— YOUR OBJECTIVE —
Using the listing that follows, filter out every line lacking the string "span" and return the rest.
═════ RECORDS FOR THIS EXERCISE ═════
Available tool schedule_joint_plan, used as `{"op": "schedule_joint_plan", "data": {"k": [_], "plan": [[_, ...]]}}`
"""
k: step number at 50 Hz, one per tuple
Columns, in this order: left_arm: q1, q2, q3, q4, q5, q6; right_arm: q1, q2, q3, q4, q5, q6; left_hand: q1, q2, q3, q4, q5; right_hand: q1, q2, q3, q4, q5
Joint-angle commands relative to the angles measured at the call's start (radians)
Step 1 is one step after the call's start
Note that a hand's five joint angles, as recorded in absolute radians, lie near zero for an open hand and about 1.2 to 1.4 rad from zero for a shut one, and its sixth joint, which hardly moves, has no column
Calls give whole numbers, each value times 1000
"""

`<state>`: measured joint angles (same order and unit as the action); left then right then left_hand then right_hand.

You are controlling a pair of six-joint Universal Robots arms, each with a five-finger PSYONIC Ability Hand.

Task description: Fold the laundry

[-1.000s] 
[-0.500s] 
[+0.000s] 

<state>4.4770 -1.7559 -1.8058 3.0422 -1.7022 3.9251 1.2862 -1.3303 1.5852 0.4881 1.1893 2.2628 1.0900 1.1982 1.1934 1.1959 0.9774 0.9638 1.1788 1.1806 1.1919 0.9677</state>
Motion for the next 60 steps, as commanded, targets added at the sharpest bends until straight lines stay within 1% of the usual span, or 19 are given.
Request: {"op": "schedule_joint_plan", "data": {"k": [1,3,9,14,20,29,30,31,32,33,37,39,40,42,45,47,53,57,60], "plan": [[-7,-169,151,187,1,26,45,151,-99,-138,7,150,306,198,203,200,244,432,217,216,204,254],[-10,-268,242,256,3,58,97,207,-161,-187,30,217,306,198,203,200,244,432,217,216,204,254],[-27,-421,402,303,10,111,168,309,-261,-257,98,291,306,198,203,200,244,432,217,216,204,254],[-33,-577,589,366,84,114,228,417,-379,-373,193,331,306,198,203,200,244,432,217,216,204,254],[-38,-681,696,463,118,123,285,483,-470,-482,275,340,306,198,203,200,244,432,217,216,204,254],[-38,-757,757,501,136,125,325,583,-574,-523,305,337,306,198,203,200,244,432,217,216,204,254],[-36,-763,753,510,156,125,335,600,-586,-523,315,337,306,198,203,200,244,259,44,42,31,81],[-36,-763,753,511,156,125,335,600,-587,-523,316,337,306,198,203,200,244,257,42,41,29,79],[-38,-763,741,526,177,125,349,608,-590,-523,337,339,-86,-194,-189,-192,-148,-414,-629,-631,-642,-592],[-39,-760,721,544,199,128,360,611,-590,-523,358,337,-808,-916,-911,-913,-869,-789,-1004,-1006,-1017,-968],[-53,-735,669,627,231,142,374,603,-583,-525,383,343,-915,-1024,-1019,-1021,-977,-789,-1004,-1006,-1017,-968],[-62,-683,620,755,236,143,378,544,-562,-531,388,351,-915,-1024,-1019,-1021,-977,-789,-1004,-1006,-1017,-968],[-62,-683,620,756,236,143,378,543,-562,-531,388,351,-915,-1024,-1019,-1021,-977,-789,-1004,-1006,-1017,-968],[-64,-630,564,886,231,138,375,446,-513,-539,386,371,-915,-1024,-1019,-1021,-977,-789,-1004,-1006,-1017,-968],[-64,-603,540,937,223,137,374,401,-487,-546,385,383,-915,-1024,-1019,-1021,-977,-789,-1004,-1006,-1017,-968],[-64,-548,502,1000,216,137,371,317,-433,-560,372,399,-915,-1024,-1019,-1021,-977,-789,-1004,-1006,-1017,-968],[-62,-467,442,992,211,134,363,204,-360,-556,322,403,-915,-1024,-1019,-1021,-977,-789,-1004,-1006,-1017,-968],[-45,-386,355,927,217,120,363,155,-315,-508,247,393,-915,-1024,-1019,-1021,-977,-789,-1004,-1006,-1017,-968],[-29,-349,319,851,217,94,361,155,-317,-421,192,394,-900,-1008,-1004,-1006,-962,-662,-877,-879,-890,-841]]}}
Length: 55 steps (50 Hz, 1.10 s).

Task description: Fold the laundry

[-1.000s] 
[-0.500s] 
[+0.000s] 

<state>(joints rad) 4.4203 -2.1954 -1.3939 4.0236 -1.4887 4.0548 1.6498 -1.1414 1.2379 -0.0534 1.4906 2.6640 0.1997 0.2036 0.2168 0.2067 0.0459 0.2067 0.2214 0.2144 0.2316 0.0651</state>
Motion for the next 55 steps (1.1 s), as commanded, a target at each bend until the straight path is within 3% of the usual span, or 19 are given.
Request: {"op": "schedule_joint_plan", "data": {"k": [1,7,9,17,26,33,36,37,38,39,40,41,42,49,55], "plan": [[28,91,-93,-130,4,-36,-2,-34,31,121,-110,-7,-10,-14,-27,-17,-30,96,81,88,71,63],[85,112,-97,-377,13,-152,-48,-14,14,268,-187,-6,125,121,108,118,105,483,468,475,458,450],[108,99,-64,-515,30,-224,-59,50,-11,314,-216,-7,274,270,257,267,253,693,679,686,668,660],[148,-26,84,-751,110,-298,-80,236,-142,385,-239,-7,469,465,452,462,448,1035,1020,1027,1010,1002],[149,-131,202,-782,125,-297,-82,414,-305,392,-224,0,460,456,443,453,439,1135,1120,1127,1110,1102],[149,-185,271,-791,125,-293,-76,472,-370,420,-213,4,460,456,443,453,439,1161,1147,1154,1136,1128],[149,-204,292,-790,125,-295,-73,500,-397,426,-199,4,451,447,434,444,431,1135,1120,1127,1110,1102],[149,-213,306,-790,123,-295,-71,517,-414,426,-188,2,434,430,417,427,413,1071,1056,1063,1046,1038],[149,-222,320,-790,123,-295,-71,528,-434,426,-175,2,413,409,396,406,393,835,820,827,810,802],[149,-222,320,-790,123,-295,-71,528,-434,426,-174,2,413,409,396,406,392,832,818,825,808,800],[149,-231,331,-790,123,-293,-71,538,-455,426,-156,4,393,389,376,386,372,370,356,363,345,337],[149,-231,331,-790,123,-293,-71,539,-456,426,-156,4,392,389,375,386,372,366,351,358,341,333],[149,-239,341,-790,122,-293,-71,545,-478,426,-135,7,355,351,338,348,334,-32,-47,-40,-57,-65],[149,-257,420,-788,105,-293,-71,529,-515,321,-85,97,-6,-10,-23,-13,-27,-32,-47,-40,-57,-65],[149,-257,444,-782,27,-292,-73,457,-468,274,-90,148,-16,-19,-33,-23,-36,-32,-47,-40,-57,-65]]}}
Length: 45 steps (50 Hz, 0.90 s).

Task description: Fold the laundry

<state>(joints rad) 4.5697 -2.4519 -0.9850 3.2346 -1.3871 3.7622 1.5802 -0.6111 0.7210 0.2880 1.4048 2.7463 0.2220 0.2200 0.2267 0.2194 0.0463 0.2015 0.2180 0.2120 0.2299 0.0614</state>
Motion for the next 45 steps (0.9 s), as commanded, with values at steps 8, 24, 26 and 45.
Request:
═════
— EXPECTED ANSWER —
Motion for the next 60 steps, as commanded, targets added at the sharpest bends until straight lines stay within 1% of the usual span, or 19 are given.
Motion for the next 55 steps (1.1 s), as commanded, a target at each bend until the straight path is within 3% of the usual span, or 19 are given.

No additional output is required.